Il ne veut pas tuer, mais on l'y envoie parce qu'il est bon à ça et il n'a rien d'autre.
Il n'a rien.
Steve le sait. Il en est parfaitement conscient.
Il n'a pas de famille, d'amis, de levers de soleil ou de confort ou autre chose dans le genre.
Tous ceux qui l'étaient sont morts.
Ils sont tous morts morts morts.
Il a tué sept personnes aujourd'hui. C'est ce qui l'a amené ici.
Il essayait d'entrer dans l'entrepôt où un trafic international d'humains avait lieu. Un des hommes s'est mis sur son chemin. Steve l'a tué.
Il a pris la tête de l'homme dans ses mains et crac son cou a cédé.
Fury l'a félicité pour un travail bien fait.
Bon travail, Cap.
Il fait glisser ses mains sur le canon poli.
Joli tir, Cap.
Ça avait l'habitude de le rendre admiratif, le pouvoir contenu à l'intérieur d'un peu de métal et de poudre. Ça le terrifiait avant, que d'une rapide pression il puisse mettre un terme à la vie de quelqu'un.
Mais Bucky a été pris et Bucky était le seul, alors il a oublié ça, il a tué cette peur et est devenu le tueur. Il a retrouvé Bucky. Bucky était son meilleur ami. Bucky était sa famille. Bucky était chaque matin et chaque nuit. Bucky était toujours. Il était toujours toujours toujours.
Puis Steve l'a lâché.
Bucky est tombé.
Il peut toujours l'entendre, le hurlement de Bucky. Il peut toujours entendre cette voix chargée de terreur hurler alors qu'il chute vers sa mort.
Steve pense à l'impact. Il imagine que la tête de Bucky a probablement été complètement écrasée, que chaque membre s'est fracassé en pièces, que le sang s'est répandu partout sur la neige blanche et pure. Il imagine combien ça a dû faire mal. Il imagine que la dernière chose qu'a vu Bucky était Steve échouer à attraper sa main.

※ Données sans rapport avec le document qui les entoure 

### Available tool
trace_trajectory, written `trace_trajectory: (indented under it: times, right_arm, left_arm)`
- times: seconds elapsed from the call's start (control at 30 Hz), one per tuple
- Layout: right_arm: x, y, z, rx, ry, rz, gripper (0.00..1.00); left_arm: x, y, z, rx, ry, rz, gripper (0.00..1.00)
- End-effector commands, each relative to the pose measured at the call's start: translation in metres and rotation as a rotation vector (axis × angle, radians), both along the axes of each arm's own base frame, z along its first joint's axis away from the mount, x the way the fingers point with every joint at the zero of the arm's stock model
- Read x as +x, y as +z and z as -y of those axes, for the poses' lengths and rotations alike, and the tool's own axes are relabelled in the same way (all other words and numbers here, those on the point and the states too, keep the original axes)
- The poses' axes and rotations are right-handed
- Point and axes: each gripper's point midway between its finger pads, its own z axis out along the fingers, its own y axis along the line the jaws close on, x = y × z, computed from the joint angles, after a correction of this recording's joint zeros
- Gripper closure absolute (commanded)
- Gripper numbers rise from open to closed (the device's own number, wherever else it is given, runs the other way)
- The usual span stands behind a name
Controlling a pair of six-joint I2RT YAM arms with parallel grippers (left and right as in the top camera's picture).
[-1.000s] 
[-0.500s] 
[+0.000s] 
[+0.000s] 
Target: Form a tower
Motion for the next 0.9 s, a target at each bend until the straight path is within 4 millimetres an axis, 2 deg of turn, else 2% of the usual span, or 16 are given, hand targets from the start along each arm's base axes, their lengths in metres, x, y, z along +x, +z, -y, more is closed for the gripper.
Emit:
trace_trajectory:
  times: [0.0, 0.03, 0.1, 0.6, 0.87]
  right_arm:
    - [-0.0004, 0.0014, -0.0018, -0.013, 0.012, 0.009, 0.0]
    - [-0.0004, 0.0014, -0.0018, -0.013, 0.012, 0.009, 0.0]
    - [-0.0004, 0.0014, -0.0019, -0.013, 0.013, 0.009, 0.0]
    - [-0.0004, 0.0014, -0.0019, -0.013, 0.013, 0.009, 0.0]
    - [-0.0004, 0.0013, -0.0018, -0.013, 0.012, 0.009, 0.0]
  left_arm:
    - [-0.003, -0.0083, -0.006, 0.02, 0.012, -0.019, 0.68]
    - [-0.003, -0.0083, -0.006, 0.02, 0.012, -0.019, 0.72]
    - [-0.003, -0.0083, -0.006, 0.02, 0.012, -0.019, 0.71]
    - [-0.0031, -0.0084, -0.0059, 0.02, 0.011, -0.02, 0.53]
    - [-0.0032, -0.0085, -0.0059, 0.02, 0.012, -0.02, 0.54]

Il se souvient de Bucky riant, plaisantant, vivant, respirant.
Mais Bucky est mort, donc rien de tout ça n'a d'importance.
Ils sont tous morts, en fait.
Jusqu'au dernier.
Vous êtes plutôt impressionnant, Capitaine.
Il effleure la détente du bout des doigts, métal froid et bords saillants.
Ne soit pas en retard.
Steve est très en retard. Il est en retard pour tout.
Il est en retard pour son premier rendez-vous avec Peggy.
Mais Peggy est morte.
Il est allé la voir.
Elle l'a appelé Michael.
Peggy a été mariée à un Michael. Elle a été mariée à un Michael pendant quarante ans jusqu'à ce que son mari meure. Il lui a expliqué que son nom était Steve et elle a commencé à pleurer et crier et l'a repoussé. Steve est parti.
Elle est morte un mois plus tard.
Vous vous êtes bien adapté, Capitaine. Bon travail.
Il trace le cercle du canon avec son index.
Boomboomballeballebombebombe àcouvertsangdouleurCOURS.
Il sort et il est perdu.
Steve est perdu.
Il ne reconnait rien.
C'est normal. Il n'est pas à sa place de toute façon.
Ils ont Iron Man et Thor et le Hulk, ce qui est bien.
Ils sont bien meilleurs que lui.
Il est inutile. Il le sait. Il l'a accepté il y a longtemps. Il leur dit où aller et il arrive qu'ils écoutent et il arrive qu'ils n'écoutent pas, parce qu'ils sont tous plus intelligents que lui, ils le savent et il le sait. Sa présence est juste symbolique. Il porte ces couleurs sur sa poitrine même s'il n'a aucune idée de ce qu'elles représentent désormais.
Ça a été important pour lui. Ce qu'il représentait a été important pour lui.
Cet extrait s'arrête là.